# Make yourself SOIC8 to DIP8 adapter (56k warnings!!!)



## bpribadi

Here is my method to make the small SOIC8 IC mountable on the DIP8 socket.

 1. I don't like this part, cutting the perf. board, 4x4 holes. Use acrylic cutter to cut the board, and I use sharpening stone to smoothen the edges.






 2. Remove 2 rows of the copper with pen knive. Not difficult.





 3. Put all the pins on the DIP8 socket, and mount the board.





 4. Bend and cut the pins accordingly.





 5. Flatten and bend the for legs on the corners.





 6. Clamp the IC and the board with Visegrip, and solder the legs.





 7. Done.


----------



## gastro54

Sweet!! Nice job.


----------



## chillysalsa

Good idea!

 Hmm... maybe one could do something similar to make a 2xSINGLE > DUAL opamp adapter... Or even a 2xSINGLE SOIC > DUAL DIP8 opamp. It's much neater than the Frankenstein leads+solder monstrosities I've made.

 BTW: What the heck kind of a camera did you use? Those macro shots are superb!


----------



## NOTHINGness

Only thing is you would want to be very careful bending the legs to make sure you don't break them off.

 Also chillysalsa, the camera he used is a Canon G2.


----------



## sijosae

bpribadi, Very good job and nice pics.

 I introduce my recommended method.
 I think following is an another easy way.


----------



## phugger

Very very nice.


----------



## kloan

Nice.. but what's the point exactly?


----------



## ramuman

Quote:


  Originally Posted by *kloan* 
_Nice.. but what's the point exactly?_

 

It makes it easier to mount chips like the 8610 without having to buy a browndog or other adapter. People are much more likely to have a DIP socket laying around then the more expensive adapter. 

 BTW, nice job...I might stick the 8610s into my amp now 
	

	
	
		
		

		
		
	


	




.


----------



## kloan

What I'm wondering is do SOIC chips sound better than DIP8 chips?


----------



## bpribadi

Quote:


  Originally Posted by *NOTHINGness* 
_Only thing is you would want to be very careful bending the legs to make sure you don't break them off.

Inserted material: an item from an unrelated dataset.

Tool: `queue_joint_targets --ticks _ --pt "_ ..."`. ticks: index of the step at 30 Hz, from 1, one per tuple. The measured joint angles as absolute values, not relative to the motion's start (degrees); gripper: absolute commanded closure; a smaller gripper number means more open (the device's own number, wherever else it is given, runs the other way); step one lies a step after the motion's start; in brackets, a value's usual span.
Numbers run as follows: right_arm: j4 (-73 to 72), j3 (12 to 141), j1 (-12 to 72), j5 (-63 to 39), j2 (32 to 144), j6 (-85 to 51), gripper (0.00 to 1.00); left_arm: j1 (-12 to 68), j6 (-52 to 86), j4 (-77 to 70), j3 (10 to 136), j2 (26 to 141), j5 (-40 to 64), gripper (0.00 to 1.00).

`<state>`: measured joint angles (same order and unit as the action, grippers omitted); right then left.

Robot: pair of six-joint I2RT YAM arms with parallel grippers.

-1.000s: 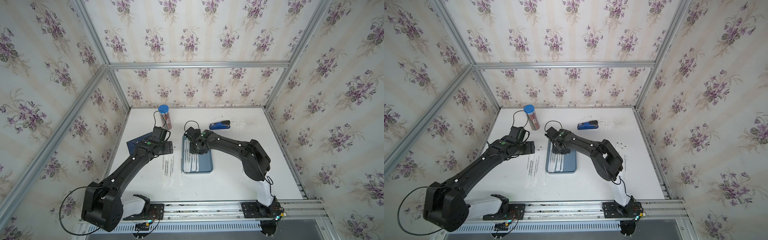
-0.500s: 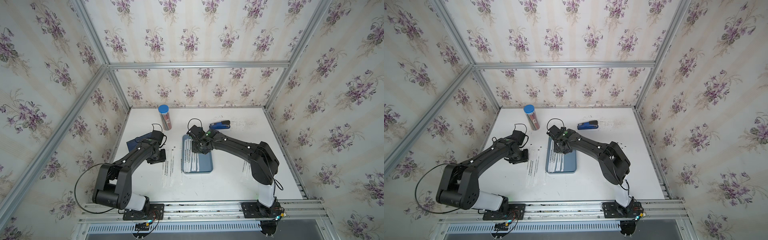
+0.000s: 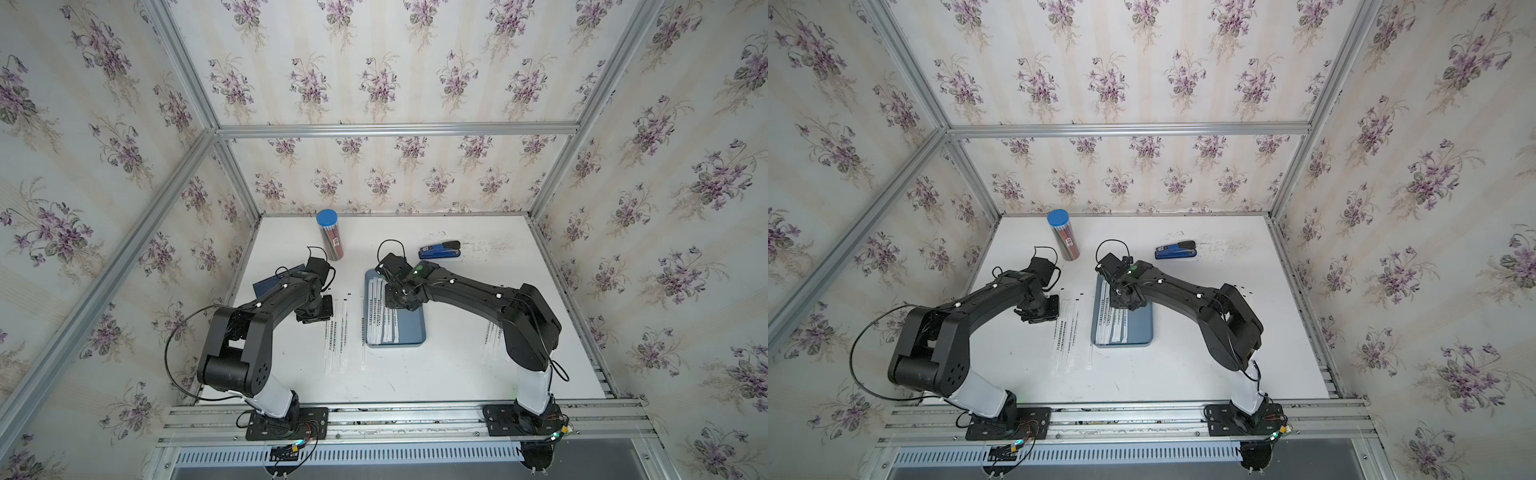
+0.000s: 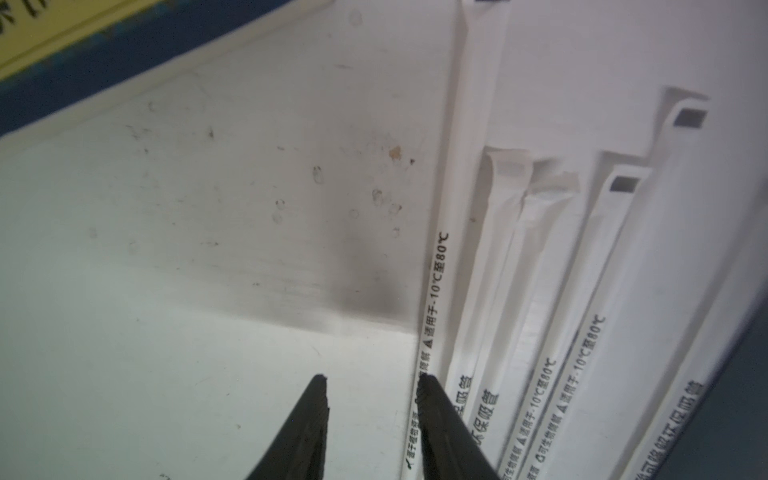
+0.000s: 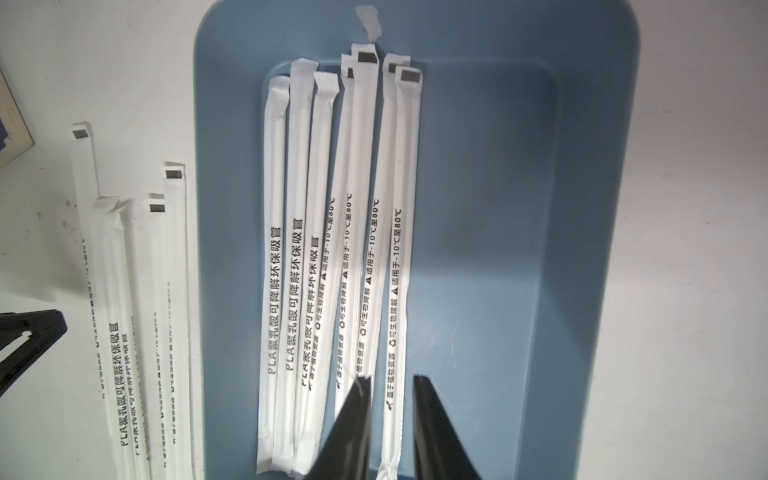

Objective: Put the straws into the storage box
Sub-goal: Pick up the straw from the center of the board.

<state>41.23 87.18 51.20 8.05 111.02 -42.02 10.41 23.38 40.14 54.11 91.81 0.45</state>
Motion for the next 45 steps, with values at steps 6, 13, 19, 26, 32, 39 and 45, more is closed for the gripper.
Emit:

 Also chillysalsa, the camera he used is a Canon G2._

 

Thanks NOTHINGness! Yes, I use G2 with B+W Macro adaptor (+10 dioptre).

  Quote:


  Originally Posted by *kloan* 
_What I'm wondering is do SOIC chips sound better than DIP8 chips?_

 

Some good Op-Amps like AD8610, AD8065, etc. only available in SOIC. I wish they also available in DIP8 as well 
	

	
	
		
		

		
		
	


	




 Some super IC like the new AD8067 only available in SOT23 (the two tiny ICs on the right):


----------



## bpribadi

Quote:


  Originally Posted by *sijosae* 
_bpribadi, Very good job and nice pics.

 I introduce my recommended method.
 I think following is another easy job._

 

Your method is simpler than mine 
	

	
	
		
		

		
		
	


	




 No need to cut perf board. But require higher soldering skill, otherwise the DIP8 socket might melt if you don't solder fast enough


----------



## llmobll

OMG i just saw this thread and had to try it!!!! I didn't even add the extra pins. Works great!!!!! no more brown dog adapters for me! Thanks guys1!!!


----------



## BrokenEnglish

excuse me, lifting this older thread - it could be useful for me right now... 
	

	
	
		
		

		
		
	


	



 could someone please estimate what's the maximum allowed time to touch the leads of those soic opamps with a solder iron?!


----------



## Sovkiller

Quote:


  Originally Posted by *BrokenEnglish* 
_excuse me, lifting this older thread - it could be useful for me right now... 
	

	
	
		
		

		
		
	


	



 could someone please estimate what's the maximum allowed time to touch the leads of those soic opamps with a solder iron?!_

 

You could use this guide, read point number 7....


 BTW what's wrong wiht the brown dogs adapters they cost just a couple of bux and they will look a lot nicer, why not using them, and avoid all this hassle.....


----------



## BrokenEnglish

thanks, al, that's just what i was searching for..


----------



## individual6891

This is great! Cheers guys


----------



## BlazerFRS

I'm sorry to bump this tread again, but man is this awesome...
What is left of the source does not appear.